Records
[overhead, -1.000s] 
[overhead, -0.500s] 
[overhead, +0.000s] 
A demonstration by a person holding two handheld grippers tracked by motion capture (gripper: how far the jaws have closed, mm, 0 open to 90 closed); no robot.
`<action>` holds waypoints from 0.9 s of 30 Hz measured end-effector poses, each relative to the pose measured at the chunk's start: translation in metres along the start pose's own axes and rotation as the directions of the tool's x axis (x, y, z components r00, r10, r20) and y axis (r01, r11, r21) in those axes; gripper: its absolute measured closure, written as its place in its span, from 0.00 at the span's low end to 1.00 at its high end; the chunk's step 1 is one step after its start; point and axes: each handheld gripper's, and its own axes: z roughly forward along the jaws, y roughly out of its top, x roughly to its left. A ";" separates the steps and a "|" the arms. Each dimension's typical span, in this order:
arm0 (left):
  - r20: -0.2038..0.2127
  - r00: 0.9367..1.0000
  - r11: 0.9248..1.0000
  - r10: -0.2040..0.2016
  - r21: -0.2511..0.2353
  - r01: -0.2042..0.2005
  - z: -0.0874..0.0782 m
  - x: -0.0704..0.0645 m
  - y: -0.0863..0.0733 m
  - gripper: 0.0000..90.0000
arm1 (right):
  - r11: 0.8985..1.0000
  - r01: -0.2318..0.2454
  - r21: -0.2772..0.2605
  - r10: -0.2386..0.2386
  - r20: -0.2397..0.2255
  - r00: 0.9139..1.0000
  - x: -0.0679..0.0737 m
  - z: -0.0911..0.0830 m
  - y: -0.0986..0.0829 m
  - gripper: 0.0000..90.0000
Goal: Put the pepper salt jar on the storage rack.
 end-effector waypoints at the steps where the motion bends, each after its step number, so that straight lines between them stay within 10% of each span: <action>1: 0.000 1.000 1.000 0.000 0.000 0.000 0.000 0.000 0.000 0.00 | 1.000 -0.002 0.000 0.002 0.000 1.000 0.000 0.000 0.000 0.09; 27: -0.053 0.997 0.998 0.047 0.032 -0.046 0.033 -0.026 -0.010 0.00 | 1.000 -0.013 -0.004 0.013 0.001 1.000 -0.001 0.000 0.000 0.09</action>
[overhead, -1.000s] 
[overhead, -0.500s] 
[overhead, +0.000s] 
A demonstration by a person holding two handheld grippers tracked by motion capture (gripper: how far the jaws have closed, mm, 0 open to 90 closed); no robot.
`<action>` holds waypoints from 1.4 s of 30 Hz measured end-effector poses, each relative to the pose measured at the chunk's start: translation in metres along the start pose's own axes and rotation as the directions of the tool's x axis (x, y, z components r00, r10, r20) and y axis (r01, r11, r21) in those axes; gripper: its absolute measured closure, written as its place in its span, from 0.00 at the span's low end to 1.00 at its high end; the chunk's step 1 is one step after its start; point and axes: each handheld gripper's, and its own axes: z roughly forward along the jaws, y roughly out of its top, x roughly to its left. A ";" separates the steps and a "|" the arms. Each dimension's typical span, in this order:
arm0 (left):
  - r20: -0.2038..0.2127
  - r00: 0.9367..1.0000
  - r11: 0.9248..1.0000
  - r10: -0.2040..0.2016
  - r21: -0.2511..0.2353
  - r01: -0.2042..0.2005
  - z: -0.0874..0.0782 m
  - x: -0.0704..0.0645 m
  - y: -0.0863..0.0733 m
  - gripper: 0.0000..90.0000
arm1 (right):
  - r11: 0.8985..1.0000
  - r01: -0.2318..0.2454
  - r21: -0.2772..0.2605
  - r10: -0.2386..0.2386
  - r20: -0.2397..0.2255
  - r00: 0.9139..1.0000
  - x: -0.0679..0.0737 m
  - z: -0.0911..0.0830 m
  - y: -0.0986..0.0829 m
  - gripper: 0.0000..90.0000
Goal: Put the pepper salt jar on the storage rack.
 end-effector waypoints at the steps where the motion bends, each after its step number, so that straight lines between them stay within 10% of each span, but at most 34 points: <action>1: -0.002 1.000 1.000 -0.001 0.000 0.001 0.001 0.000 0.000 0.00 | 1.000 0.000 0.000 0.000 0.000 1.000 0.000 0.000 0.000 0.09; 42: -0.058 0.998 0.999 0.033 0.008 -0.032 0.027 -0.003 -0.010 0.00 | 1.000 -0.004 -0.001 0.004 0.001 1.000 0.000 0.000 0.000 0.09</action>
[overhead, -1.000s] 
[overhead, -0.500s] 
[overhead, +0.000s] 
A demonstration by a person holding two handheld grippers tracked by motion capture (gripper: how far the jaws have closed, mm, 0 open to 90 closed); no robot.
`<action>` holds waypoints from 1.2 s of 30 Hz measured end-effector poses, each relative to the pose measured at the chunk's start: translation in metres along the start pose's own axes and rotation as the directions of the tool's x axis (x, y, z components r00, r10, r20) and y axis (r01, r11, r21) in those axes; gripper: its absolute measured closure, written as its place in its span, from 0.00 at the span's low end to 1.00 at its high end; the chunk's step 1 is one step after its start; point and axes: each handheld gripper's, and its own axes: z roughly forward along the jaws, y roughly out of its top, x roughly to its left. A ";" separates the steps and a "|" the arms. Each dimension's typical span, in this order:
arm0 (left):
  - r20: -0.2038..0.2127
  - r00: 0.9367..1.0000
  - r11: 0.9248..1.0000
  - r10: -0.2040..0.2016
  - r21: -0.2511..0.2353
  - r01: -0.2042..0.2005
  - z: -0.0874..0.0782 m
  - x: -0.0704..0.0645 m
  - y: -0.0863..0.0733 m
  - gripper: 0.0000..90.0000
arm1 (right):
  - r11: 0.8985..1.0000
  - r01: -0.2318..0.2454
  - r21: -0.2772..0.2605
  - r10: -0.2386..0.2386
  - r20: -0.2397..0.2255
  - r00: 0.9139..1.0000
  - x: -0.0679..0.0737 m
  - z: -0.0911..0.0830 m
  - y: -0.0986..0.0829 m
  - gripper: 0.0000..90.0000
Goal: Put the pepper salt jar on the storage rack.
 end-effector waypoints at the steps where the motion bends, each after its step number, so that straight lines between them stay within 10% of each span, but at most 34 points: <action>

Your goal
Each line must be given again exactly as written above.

Response below
[overhead, -1.000s] 
[overhead, -0.500s] 
[overhead, +0.000s] 
A demonstration by a person holding two handheld grippers tracked by motion capture (gripper: how far the jaws have closed, mm, 0 open to 90 closed); no robot.
`<action>` holds waypoints from 0.9 s of 30 Hz measured end-effector poses, each relative to the pose measured at the chunk's start: translation in metres along the start pose's own axes and rotation as the directions of the tool's x axis (x, y, z components r00, r10, r20) and y axis (r01, r11, r21) in those axes; gripper: its absolute measured closure, written as its place in its span, from 0.00 at the span's low end to 1.00 at its high end; the chunk's step 1 is one step after its start; point and axes: each handheld gripper's, and its own axes: z roughly forward along the jaws, y roughly out of its top, x roughly to its left. A ";" separates the steps and a "|" the arms. Each dimension's typical span, in this order:
arm0 (left):
  - r20: -0.2038..0.2127
  - r00: 0.9367..1.0000
  - r11: 0.9248..1.0000
  - r10: -0.2040..0.2016
  - r21: -0.2511..0.2353
  - r01: -0.2042..0.2005
  - z: -0.0874..0.0782 m
  - x: -0.0704..0.0645 m
  - y: -0.0863..0.0733 m
  - gripper: 0.0000..90.0000
arm1 (right):
  - r11: 0.8985..1.0000
  - r01: -0.2318..0.2454
  - r21: -0.2772..0.2605
  - r10: -0.2386..0.2386
  - r20: -0.2397..0.2255
  - r00: 0.9139..1.0000
  - x: -0.0679..0.0737 m
  - z: -0.0911..0.0830 m
  - y: -0.0986..0.0829 m
  - gripper: 0.0000..90.0000
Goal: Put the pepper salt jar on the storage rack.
 end-effector waypoints at the steps where the motion bends, each after its step number, so that straight lines between them stay within 10% of each span: <action>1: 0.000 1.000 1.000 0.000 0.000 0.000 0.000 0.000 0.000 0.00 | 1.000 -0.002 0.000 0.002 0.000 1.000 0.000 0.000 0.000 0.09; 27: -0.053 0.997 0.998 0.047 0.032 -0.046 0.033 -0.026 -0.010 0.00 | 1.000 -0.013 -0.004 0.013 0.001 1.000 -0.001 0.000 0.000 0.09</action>
[overhead, -1.000s] 
[overhead, -0.500s] 
[overhead, +0.000s] 
A demonstration by a person holding two handheld grippers tracked by motion capture (gripper: how far the jaws have closed, mm, 0 open to 90 closed); no robot.
`<action>` holds waypoints from 1.4 s of 30 Hz measured end-effector poses, each relative to the pose measured at the chunk's start: translation in metres along the start pose's own axes and rotation as the directions of the tool's x axis (x, y, z components r00, r10, r20) and y axis (r01, r11, r21) in those axes; gripper: its absolute measured closure, written as its place in its span, from 0.00 at the span's low end to 1.00 at its high end; the chunk's step 1 is one step after its start; point and axes: each handheld gripper's, and its own axes: z roughly forward along the jaws, y roughly out of its top, x roughly to its left. A ";" separates the steps and a "|" the arms. Each dimension's typical span, in this order:
arm0 (left):
  - r20: -0.2038..0.2127
  - r00: 0.9367..1.0000
  - r11: 0.9248..1.0000
  - r10: -0.2040..0.2016
  - r21: -0.2511..0.2353
  - r01: -0.2042..0.2005
  - z: -0.0874..0.0782 m
  - x: -0.0704..0.0645 m
  - y: -0.0863..0.0733 m
  - gripper: 0.0000..90.0000
arm1 (right):
  - r11: 0.8985..1.0000
  - r01: -0.2318..0.2454
  - r21: -0.2772..0.2605
  - r10: -0.2386..0.2386
  - r20: -0.2397..0.2255
  - r00: 0.9139..1.0000
  - x: -0.0679..0.0737 m
  - z: -0.0911..0.0830 m
  - y: -0.0986..0.0829 m
  - gripper: 0.0000..90.0000
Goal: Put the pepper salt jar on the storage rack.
 end-effector waypoints at the steps where the motion bends, each after its step number, so that straight lines between them stay within 10% of each span, but at most 34 points: <action>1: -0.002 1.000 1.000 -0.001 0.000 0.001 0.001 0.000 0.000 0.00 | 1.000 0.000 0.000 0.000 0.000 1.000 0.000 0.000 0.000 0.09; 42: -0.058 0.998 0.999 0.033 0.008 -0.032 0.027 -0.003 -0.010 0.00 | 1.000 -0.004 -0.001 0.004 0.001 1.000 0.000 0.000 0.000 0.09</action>
[overhead, -1.000s] 
[overhead, -0.500s] 
[overhead, +0.000s] 
A demonstration by a person holding two handheld grippers tracked by motion capture (gripper: how far the jaws have closed, mm, 0 open to 90 closed); no robot.
`<action>` holds waypoints from 1.2 s of 30 Hz measured end-effector poses, each relative to the pose measured at the chunk's start: translation in metres along the start pose's own axes and rotation as the directions of the tool's x axis (x, y, z components r00, r10, r20) and y axis (r01, r11, r21) in those axes; gripper: its absolute measured closure, written as its place in its span, from 0.00 at the span's low end to 1.00 at its high end; the chunk's step 1 is one step after its start; point and axes: each handheld gripper's, and its own axes: z roughly forward along the jaws, y roughly out of its top, x roughly to its left. A ";" separates the steps and a "|" the arms. Each dimension's typical span, in this order:
arm0 (left):
  - r20: -0.2038..0.2127
  - r00: 0.9367..1.0000
  - r11: 0.9248..1.0000
  - r10: -0.2040..0.2016
  - r21: -0.2511..0.2353
  - r01: -0.2042..0.2005
  - z: -0.0874..0.0782 m
  - x: -0.0704..0.0645 m
  - y: -0.0863..0.0733 m
  - gripper: 0.0000..90.0000
arm1 (right):
  - r11: 0.8985..1.0000
  - r01: -0.2318..0.2454
  - r21: -0.2772..0.2605
  - r10: -0.2386..0.2386
  - r20: -0.2397..0.2255
  - r00: 0.9139..1.0000
  - x: -0.0679..0.0737 m
  - z: -0.0911..0.0830 m
  - y: -0.0986..0.0829 m
  - gripper: 0.0000..90.0000
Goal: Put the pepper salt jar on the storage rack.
 end-effector waypoints at the steps where the motion bends, each after its step number, so that straight lines between them stay within 10% of each span, but at most 34 points: <action>

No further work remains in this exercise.